Collaborative Threshold Watermarking

TL;DR

This work tackles provenance in federated learning by introducing a scalable $(t,K)$-threshold watermarking scheme that enables coalitions of at least $t$ clients to verify a watermark without revealing the secret key $\tau$. Watermark embedding is distributed via Shamir secret sharing and secure aggregation, and verification uses a reconstruction-free inner-product approach with a calibrated $z$-test. Empirical results on CIFAR-10/100 and Tiny ImageNet show robust detectability up to $K=128$ with minimal accuracy loss and resilience to post-training attacks (including adaptive fine-tuning, pruning, and quantization) up to 20% data; distillation remains the most effective removal but is costly. The method scales to large FL deployments and supports shared ownership, improving model provenance in collaborative environments. Overall, threshold watermarking provides practical, robust ownership attribution for jointly trained models in distributed, possibly untrusted, settings.

Abstract

In federated learning (FL), $K$ clients jointly train a model without sharing raw data. Because each participant invests data and compute, clients need mechanisms to later prove the provenance of a jointly trained model. Model watermarking embeds a hidden signal in the weights, but naive approaches either do not scale with many clients as per-client watermarks dilute as $K$ grows, or give any individual client the ability to verify and potentially remove the watermark. We introduce $(t,K)$-threshold watermarking: clients collaboratively embed a shared watermark during training, while only coalitions of at least $t$ clients can reconstruct the watermark key and verify a suspect model. We secret-share the watermark key $τ$ so that coalitions of fewer than $t$ clients cannot reconstruct it, and verification can be performed without revealing $τ$ in the clear. We instantiate our protocol in the white-box setting and evaluate on image classification.
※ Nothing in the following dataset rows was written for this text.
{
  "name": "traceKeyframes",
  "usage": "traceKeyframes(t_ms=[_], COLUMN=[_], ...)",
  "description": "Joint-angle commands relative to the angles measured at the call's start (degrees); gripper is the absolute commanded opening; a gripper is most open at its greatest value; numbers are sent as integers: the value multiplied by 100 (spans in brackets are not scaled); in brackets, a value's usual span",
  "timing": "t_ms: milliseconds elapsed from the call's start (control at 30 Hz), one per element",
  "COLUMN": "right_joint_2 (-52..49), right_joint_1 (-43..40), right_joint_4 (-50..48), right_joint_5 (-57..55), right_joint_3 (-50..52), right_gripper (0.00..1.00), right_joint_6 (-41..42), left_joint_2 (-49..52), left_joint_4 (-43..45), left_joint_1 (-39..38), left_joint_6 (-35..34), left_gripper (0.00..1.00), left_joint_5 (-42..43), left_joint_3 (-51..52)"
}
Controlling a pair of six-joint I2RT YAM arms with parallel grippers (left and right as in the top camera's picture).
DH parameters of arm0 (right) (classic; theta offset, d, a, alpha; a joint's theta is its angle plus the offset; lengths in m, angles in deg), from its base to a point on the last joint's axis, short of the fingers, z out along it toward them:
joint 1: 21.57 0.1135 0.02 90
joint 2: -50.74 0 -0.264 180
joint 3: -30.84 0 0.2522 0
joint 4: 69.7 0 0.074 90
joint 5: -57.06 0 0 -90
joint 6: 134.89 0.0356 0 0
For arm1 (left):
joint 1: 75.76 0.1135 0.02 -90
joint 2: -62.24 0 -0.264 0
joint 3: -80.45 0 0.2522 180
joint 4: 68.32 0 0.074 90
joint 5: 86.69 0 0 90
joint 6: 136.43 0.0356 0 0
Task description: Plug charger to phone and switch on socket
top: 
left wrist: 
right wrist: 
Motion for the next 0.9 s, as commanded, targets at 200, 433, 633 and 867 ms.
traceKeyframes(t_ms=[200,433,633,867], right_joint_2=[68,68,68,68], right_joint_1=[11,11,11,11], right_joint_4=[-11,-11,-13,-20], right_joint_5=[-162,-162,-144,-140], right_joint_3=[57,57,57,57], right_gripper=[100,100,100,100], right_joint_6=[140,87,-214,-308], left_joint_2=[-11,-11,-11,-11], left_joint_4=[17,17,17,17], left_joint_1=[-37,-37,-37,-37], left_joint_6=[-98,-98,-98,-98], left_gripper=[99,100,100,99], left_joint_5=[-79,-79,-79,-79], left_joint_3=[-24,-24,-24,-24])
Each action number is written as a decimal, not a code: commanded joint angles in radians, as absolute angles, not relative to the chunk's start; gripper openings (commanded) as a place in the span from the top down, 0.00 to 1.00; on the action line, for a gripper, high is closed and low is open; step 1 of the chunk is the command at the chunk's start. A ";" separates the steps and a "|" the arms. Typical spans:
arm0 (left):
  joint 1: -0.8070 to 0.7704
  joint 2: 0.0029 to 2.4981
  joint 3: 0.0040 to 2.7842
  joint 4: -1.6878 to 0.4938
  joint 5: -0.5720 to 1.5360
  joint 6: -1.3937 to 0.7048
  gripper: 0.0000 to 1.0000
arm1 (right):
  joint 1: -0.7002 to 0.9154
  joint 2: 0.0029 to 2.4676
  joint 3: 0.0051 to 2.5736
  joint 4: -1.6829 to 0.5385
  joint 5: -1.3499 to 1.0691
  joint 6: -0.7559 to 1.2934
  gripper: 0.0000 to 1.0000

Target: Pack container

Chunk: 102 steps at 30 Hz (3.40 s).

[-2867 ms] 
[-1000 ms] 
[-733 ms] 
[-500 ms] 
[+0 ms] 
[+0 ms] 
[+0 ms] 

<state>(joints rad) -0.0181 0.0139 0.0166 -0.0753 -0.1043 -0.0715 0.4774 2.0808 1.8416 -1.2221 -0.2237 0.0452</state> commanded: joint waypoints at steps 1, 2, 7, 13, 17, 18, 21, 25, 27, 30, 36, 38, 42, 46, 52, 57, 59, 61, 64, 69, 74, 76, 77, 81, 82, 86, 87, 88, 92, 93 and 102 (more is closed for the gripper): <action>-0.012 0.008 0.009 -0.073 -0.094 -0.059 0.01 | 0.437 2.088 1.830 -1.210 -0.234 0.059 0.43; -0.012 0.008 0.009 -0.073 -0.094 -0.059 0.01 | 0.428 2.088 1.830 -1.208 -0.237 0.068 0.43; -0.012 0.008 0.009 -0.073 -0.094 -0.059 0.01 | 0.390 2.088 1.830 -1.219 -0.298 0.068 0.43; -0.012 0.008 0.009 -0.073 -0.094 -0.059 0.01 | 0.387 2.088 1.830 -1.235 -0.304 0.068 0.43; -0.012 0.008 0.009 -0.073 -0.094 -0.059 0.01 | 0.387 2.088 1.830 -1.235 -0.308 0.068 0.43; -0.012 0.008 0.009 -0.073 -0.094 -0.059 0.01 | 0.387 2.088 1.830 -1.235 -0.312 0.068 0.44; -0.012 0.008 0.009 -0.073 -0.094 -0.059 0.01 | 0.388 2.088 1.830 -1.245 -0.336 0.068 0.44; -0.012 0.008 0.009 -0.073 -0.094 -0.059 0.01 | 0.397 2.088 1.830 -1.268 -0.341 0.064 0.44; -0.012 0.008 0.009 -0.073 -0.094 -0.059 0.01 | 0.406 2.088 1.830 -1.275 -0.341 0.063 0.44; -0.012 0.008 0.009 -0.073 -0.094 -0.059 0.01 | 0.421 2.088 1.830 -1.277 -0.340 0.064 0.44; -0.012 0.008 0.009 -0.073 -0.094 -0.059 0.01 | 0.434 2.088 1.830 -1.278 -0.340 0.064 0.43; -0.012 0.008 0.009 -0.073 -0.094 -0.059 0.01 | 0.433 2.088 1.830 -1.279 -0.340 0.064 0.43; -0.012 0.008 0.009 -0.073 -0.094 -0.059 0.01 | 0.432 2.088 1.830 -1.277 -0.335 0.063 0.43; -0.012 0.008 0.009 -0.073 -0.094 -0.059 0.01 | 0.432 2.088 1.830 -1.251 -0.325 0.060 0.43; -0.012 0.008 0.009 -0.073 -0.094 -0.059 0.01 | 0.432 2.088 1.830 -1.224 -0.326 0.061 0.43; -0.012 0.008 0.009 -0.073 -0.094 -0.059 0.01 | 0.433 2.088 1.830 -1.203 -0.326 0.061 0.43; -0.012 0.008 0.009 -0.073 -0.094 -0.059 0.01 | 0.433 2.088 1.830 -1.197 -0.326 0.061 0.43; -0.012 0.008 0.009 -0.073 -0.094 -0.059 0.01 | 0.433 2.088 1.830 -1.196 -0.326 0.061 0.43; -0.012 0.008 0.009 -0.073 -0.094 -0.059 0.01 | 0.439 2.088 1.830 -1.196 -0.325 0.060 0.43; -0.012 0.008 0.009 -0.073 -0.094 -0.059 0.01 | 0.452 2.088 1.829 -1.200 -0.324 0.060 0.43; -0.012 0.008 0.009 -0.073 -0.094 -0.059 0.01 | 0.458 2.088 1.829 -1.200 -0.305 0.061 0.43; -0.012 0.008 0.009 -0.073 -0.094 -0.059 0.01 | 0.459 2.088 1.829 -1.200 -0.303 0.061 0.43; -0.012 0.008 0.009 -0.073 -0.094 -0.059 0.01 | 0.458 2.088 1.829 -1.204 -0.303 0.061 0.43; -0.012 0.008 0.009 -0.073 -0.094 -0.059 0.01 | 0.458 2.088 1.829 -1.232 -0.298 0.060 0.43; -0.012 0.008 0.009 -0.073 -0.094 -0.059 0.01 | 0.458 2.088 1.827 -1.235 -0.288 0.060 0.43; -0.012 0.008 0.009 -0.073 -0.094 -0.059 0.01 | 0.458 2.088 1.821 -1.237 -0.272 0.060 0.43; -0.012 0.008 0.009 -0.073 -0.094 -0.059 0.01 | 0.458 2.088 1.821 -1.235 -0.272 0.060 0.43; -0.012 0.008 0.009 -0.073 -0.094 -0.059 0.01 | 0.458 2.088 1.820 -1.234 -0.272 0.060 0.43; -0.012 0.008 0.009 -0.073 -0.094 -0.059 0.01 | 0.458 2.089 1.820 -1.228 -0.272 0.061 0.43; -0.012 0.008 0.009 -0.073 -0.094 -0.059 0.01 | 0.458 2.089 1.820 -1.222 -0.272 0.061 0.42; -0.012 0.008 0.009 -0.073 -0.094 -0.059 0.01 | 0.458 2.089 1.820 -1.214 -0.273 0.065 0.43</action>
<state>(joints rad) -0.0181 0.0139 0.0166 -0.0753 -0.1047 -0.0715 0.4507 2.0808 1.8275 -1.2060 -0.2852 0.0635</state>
Our watermark remains detectable at scale ($K=128$) with minimal accuracy loss and stays above the detection threshold ($z\ge 4$) under attacks including adaptive fine-tuning using up to 20% of the training data.

Figures (12)

• Figure 1: An overview of collaborative threshold watermarking. $\textsc{Setup}$ is a one-time procedure to distribute Shamir shares $s_i$ to all clients from which they derive additive shares $w_i$. $\textsc{Embed}$ modifies the FL algorithm to embed our watermark, $\textsc{Verify}$ allows any coalition of $\geq t$ clients to compute the watermark test statistic.
• Figure 2: Combined cosine similarity distributions for different datasets on ResNet18 models, with fitted normal distributions.
• Figure 3: (a) Our method sustains statistically significant $z$-scores up to $K=128$, whereas the baseline collapses beyond $K=16$. (b) Increasing the scaling factor $c$ consistently boosts $z$-scores across datasets, showing that watermark strength is tunable.
• Figure 4: Robustness analysis on CIFAR-100 with $K=32$ and $c=0.025$. We report the trade-off between task accuracy and watermark $z$-score under five attack types: (i) adaptive fine-tuning, (ii) plain fine-tuning, (iii) knowledge distillation, (iv) pruning (magnitude and structured), and (v) quantization. The original model is shown as a star. Dashed curves denote Pareto frontiers for 1%, 5%, 10%, and 20% of the training data, while the red dashed line marks the detection threshold ($z=4$).
• Figure 5: Per-client DKG protocol runtime versus number of participating clients under a 1000 Mbps network, showing total time and the breakdown between computation and communication.